Exercise prompt -
Check every line of the entries below for "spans", and copy the lines that have it.

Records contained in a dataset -
━━━━━━

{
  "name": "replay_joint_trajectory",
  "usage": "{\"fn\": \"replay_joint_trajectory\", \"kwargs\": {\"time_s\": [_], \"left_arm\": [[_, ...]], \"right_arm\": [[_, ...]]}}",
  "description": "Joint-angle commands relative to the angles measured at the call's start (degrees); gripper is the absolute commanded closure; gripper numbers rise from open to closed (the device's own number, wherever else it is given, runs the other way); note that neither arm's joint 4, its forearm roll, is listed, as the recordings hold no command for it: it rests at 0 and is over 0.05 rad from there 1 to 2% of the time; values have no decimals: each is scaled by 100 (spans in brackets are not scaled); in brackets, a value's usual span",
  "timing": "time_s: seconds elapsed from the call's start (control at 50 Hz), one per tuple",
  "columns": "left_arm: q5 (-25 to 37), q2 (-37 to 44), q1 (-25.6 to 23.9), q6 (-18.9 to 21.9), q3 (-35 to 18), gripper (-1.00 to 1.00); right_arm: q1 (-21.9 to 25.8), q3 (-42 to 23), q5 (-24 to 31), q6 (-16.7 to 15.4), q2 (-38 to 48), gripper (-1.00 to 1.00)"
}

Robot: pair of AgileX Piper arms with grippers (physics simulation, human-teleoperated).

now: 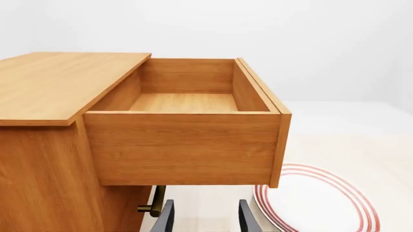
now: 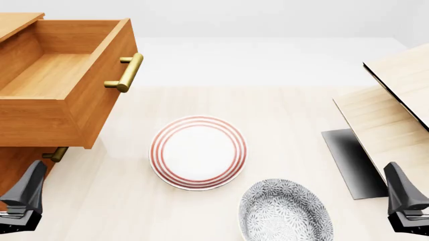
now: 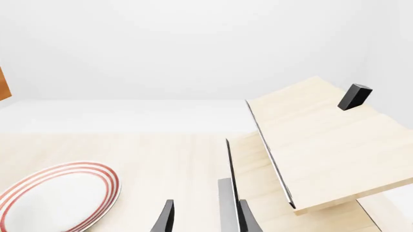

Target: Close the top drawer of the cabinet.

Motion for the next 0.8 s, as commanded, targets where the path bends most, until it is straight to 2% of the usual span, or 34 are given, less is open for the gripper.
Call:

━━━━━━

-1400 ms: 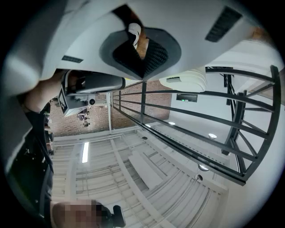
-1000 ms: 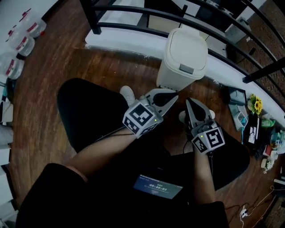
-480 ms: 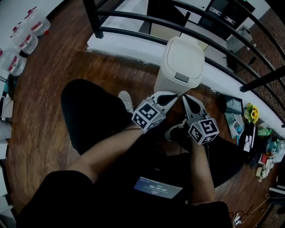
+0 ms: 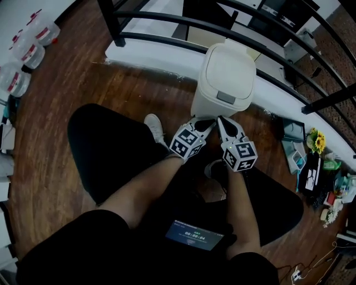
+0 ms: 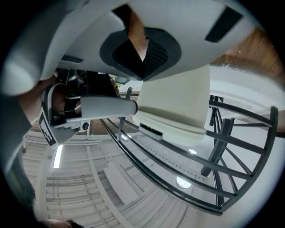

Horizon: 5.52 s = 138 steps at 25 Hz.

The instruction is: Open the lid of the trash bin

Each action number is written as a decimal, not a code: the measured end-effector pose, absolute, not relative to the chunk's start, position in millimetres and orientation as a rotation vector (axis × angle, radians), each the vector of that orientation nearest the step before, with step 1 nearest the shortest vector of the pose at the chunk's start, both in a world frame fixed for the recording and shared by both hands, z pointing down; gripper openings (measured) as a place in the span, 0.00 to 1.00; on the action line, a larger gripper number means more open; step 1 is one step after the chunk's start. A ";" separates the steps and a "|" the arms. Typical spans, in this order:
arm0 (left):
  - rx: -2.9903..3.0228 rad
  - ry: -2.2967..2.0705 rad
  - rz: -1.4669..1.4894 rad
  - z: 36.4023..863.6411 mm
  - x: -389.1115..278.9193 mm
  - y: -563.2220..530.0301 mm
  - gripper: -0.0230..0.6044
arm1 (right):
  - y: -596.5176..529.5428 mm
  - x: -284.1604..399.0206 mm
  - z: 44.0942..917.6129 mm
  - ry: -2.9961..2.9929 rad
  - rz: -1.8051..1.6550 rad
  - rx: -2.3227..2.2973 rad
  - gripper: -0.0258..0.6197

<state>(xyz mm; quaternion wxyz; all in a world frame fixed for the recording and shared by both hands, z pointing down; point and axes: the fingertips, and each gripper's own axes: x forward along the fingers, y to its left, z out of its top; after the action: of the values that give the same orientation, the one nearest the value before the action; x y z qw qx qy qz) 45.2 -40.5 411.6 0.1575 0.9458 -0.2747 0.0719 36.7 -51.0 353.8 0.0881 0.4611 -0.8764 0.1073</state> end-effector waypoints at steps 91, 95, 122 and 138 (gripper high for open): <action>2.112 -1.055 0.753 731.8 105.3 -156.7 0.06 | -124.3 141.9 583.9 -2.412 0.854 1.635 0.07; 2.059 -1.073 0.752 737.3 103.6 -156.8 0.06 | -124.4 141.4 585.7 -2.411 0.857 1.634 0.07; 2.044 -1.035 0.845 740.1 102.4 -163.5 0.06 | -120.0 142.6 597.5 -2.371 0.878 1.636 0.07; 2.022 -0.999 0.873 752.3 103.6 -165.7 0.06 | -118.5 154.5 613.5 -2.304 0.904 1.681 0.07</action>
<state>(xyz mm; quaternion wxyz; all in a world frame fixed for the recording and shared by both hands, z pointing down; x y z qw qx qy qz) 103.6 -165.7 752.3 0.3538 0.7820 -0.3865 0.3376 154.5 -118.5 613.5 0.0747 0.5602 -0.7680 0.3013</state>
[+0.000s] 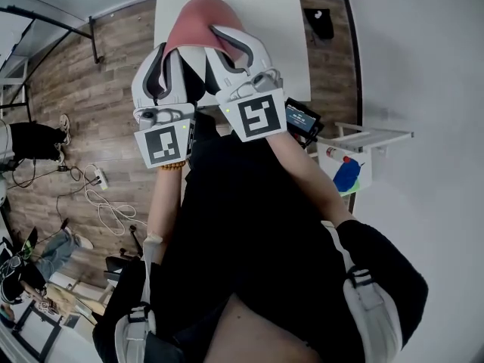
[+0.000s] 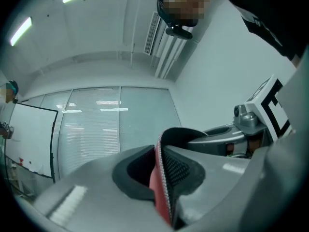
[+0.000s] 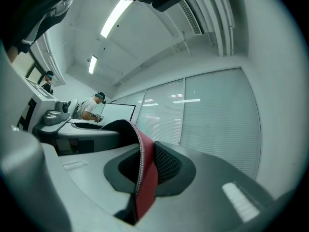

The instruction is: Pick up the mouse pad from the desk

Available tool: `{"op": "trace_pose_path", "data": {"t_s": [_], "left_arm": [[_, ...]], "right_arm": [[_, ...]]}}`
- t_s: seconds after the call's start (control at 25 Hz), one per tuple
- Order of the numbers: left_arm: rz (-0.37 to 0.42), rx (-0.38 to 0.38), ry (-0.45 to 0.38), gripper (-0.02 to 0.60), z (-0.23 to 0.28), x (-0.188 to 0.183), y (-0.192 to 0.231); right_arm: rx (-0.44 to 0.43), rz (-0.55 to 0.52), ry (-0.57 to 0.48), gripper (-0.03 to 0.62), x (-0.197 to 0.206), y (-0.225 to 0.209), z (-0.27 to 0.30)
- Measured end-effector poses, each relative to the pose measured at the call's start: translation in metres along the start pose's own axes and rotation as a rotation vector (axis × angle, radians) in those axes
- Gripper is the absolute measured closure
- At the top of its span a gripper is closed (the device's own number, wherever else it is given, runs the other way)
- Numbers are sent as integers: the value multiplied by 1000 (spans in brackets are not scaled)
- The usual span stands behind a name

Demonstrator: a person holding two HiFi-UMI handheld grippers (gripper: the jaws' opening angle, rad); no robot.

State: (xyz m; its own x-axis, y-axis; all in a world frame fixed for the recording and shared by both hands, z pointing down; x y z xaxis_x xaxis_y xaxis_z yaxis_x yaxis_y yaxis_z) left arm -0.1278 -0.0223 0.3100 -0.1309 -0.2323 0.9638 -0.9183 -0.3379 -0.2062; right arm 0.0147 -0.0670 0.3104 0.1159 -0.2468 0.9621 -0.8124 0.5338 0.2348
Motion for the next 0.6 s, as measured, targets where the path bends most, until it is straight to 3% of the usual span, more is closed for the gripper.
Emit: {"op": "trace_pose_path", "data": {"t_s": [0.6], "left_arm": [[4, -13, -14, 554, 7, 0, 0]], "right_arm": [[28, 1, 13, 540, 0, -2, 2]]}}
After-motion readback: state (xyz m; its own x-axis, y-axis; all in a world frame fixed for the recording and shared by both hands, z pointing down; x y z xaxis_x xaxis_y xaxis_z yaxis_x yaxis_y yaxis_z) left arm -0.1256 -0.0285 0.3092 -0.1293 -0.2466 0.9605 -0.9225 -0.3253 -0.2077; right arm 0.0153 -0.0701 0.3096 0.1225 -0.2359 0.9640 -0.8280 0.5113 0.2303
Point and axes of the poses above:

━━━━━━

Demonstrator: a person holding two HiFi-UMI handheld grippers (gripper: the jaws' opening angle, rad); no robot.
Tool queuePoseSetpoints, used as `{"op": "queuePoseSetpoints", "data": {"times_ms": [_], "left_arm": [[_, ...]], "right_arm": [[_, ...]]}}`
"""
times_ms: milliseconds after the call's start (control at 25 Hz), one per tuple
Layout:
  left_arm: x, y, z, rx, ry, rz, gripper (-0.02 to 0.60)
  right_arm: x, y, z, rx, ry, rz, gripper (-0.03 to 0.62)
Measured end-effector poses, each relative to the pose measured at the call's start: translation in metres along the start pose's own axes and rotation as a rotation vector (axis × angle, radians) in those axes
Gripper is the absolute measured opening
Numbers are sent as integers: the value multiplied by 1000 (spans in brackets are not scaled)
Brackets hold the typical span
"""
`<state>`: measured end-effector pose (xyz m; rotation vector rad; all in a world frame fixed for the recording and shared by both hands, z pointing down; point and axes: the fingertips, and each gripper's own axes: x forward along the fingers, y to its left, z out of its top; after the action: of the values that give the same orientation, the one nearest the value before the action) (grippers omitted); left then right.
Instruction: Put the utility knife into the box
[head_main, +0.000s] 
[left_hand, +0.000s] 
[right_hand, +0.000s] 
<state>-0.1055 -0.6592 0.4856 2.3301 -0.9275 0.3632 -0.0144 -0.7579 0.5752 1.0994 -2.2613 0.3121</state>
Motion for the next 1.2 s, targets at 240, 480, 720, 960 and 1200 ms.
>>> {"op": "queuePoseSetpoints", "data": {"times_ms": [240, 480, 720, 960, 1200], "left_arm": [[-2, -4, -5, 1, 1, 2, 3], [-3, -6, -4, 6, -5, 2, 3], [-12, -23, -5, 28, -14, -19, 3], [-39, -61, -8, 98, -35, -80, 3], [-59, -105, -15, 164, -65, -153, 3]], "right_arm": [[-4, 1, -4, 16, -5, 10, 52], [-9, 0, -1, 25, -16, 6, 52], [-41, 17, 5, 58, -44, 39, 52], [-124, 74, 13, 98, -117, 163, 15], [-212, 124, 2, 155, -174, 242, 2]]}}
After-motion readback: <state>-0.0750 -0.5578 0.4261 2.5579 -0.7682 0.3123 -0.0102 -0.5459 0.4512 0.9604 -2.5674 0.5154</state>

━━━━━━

Exercise answer -
  "description": "Joint-angle commands relative to the angles measured at the call's start (degrees); gripper is the absolute commanded closure; gripper numbers rise from open to closed (the device's own number, wherever else it is given, runs the other way); note that neither arm's joint 4, its forearm roll, is listed, as the recordings hold no command for it: it rests at 0 and is over 0.05 rad from there 1 to 2% of the time; values have no decimals: each is scaled by 100 (spans in brackets are not scaled); in brackets, a value's usual span",
Each action number is written as a decimal, not a code: the measured end-effector pose, absolute, not relative to the chunk's start, position in millimetres and orientation as a rotation vector (axis × angle, radians), each the vector of that orientation nearest the step before, with step 1 nearest the shortest vector of the pose at the chunk's start, both in a world frame fixed for the recording and shared by both hands, z pointing down; gripper openings (measured) as a place in the span, 0.00 to 1.00; on the action line, a larger gripper number means more open; step 1 is one step after the chunk's start. A ";" separates the steps and a "|" the arms. Typical spans, in this order:
- Numbers are sent as integers: the value multiplied by 1000 (spans in brackets are not scaled)
Numbers are sent as integers: the value multiplied by 1000 (spans in brackets are not scaled)

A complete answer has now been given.